Aer Lingus has a LoCo revenue structure allied to a legacy carrier cost base. It is operating in the worst performing economy in Europe, not expected to return to economic growth until 2011. It has two significant shareholders that no airline that might wish to acquire it would want to see on their own share register, namely the Irish government and Ryanair. Consequently, any acquisition impliclity requires these 55% of shares to be taken out for cash. In the curernt environment, nobody will be interested in doing that.

Aer Lingus has no strategic value to anyone. It ought to be put out of its misery. That would allow others to cherry pick assets, such as: LHR slots; Irish (ie EU) operating entity allowing development of an intra-EU network (possibly attractive to a non-EU domiciled airline). If this happened via an administration, current staff T&Cs could be ripped up and more realistic terms imposed. Much easier than negotiating with the Trogs that are the Irish TUs (think of Alitalia for a comparison).

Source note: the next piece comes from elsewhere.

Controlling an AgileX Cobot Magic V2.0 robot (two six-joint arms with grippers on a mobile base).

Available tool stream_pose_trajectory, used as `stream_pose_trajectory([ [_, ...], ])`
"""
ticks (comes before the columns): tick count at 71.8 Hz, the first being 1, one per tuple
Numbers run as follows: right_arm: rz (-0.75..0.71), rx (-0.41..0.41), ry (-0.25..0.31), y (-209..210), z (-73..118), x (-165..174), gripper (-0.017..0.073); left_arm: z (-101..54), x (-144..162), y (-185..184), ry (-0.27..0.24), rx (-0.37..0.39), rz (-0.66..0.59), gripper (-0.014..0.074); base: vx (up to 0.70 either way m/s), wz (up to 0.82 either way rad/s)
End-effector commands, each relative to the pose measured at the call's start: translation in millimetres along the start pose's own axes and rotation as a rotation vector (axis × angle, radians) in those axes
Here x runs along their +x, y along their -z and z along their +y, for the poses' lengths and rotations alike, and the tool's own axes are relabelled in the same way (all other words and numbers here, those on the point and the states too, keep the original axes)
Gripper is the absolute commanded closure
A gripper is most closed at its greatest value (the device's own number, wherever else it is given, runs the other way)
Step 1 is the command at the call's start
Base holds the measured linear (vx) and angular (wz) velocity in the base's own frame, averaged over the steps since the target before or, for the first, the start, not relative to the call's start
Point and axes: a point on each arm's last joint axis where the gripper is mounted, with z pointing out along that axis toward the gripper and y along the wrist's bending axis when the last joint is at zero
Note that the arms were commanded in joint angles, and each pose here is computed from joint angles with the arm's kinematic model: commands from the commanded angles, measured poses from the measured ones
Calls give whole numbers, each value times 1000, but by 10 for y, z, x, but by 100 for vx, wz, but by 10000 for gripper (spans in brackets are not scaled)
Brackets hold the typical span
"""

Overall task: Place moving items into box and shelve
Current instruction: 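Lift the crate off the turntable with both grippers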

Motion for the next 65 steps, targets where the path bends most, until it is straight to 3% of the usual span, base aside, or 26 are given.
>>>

I disagree with the notion expressed by others that, as usual, the Irish government will somehow bail out Aer Lingus. There really is no money left here. The State's credit rating has been cut twice already this year. There is EU pressure to rein in the deficit. I somehow doubt there will be much voter support for bailing out Aer Lingus at the same time as slashing things like child benefit (being widely trailed as a budget measure here).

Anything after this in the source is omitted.